"Traveling to Antarctica was transformative - it's nothing like you have ever seen or would ever see anywhere else in the world. It has humbled me to the core, made me more conscious of climate change and the delicate yet powerful connection we have with a part of the world which is so far away from any civilization yet we depend on it for survival"
1. Become an Antarctica Ambassador
Each of our expeditions to Antarctica are accompanied by a team which includes researchers, scientists, conservationists and explorers who have dedicated their lives studying Antarctica. While our mission is for each and every one of us to enjoy the beauty which Antarctica offers, we also take every opportunity to educate our travellers with the ecosystem of Antarctica. The scientists claim that the four The White continent, locked in its four-kilometre-thick ice sheet, is key to understanding how our world works and holds a unique record of the Earth’s climate over a million years ago. Thanks to the scientists at British Antarctic Survey, we were made aware of the hole in the Ozone layer above Antarctica due to the damage done by us to our environment. Becoming one of those ambassadors of Antarctica is not only helping us protect the world’s last wild frontier but also helps advances in research for our scientist to learn more about the planet and our galaxy.
2. Visit the Research Bases
The entire setting seems like you are at the sets of one of those Hollywood classics, could be one of James Bonds’. While we get to visit some of the active bases, we also come across some abandoned shelters or remains of what once used to be a part of the bases - mostly serving us museums now. Of course, the history of Antarctica is engulfed by early Polar explorers like Shackleton, Amundsen, Clark, among others. One of the lesser-known highlights we feel is visiting these bases - More than 29 countries have established their bases across the continent and on our expeditions, we get to visit a few depending on weather and logistics to ensure our visits are non-disturbing and welcoming. Currently, there are around 35 permanent research stations in Antarctica. During the peak season there could be as many as 1000-1200 members living in Antarctica. Two of the most popular bases that we try and visit on our expeditions are -
Ukrainian Base - Vernadsky which was named Vladimir Vernadsky, a mineralogist. The station boasts the world's southernmost bar and you get to enjoy some Antarctica brewed Ukrainian Vodka if you are lucky to be there at the right time. It is one of the most interesting research bases to visit with its little bar, OPD, laboratories and of course the basic amenities required for human life.
Argentine Base - Brown Station, built in 1955 has been a key contributor to various scientific studies in Antarctica. However, in the 80's the base was burnt down by a scientist who couldn't bear the thought of spending another winter in the cold continent. The base was rebuilt a few years later to only function as a summer base and locked in winter months.
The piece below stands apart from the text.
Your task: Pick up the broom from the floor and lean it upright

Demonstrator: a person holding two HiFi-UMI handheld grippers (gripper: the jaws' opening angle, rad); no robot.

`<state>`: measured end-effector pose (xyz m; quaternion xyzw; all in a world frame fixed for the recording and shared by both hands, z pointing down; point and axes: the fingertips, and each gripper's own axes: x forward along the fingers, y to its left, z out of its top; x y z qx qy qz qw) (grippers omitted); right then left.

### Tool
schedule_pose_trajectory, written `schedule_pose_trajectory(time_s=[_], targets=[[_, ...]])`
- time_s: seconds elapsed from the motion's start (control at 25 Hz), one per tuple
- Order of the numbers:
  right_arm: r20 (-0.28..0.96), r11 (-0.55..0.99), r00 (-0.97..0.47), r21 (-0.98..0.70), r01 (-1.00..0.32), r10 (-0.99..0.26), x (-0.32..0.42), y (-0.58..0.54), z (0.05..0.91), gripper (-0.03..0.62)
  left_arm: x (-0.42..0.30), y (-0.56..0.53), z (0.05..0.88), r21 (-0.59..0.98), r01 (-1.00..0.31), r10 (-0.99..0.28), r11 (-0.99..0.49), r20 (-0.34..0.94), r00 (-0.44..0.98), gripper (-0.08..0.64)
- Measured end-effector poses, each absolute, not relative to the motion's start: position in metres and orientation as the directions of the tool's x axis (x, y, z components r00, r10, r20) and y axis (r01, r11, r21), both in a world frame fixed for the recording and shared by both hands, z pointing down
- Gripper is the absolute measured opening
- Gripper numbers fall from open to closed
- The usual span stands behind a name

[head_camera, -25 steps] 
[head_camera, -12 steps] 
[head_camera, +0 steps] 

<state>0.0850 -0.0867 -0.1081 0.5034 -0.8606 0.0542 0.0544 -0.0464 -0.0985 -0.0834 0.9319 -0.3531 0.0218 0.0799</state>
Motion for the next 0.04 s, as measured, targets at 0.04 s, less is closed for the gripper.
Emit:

Located close to a Gentoo Penguin colony the base offers a great view point of these beautiful birds.
3. Antarctic Churches
Traced back to Norwegian whalers, there is an old saying, “below 40 degrees south there is no law and below 50 degrees south there is no God”. For those sailors crossing the Wild Drake in days when we didn't have the sophisticated vessels as today, this might be what the sailors felt. Thus, it is not surprising that one would find a good handful of churches and places of worship scattered across the White Continent.
Trinity Church on King George Island: Carved out of Solid wood, Trinity Church is the southernmost Orthodox church in the world. The structure was built in Russia and transported to its current location on King George Island near Bellingshausen Station, Russia's permanent outpost in Antarctica. The church performed its first wedding between a Russian and Chilean researcher in 2007.
Chapel of Santa Maria Reina de la Paz at the Chilean Base Pte Eduardo Frei: Not far from the Trinity Church at Chilean Military Base lies the chapel of Santa Maria Reina de la Paz. Built from shipping containers scraps, the chapel is an interesting piece of architecture and is fairly active for its religious ceremonies which are delivered by a Deacon who lives on the Chilean base.
Chapel of the Snows at US McMurdo Station: One of the earliest churches in Antarctica, Chapel of the Snows is located in Ross Island. Built in 1956 as a Christian non-denomination church, the building burnt down in 1978 to only reopen 11 years later. Interestingly, the chapel has hosted services from various faiths such as Baha'i Dharma and Buddhism and has also had non-religious groups such as Alcoholics Anonymous.
San Francisco de Asis Chapel at Argentinian Esperanza Base Station: Esperanza Station is one of the two locations on Antarctica where there are actual civilians living with their families in Antarctica. In fact, the first human being to be born in Antarctica, Emilio Marcos Palma was baptized in this chapel in the year 1978. That very year a wedding ceremony was also performed in the chapel.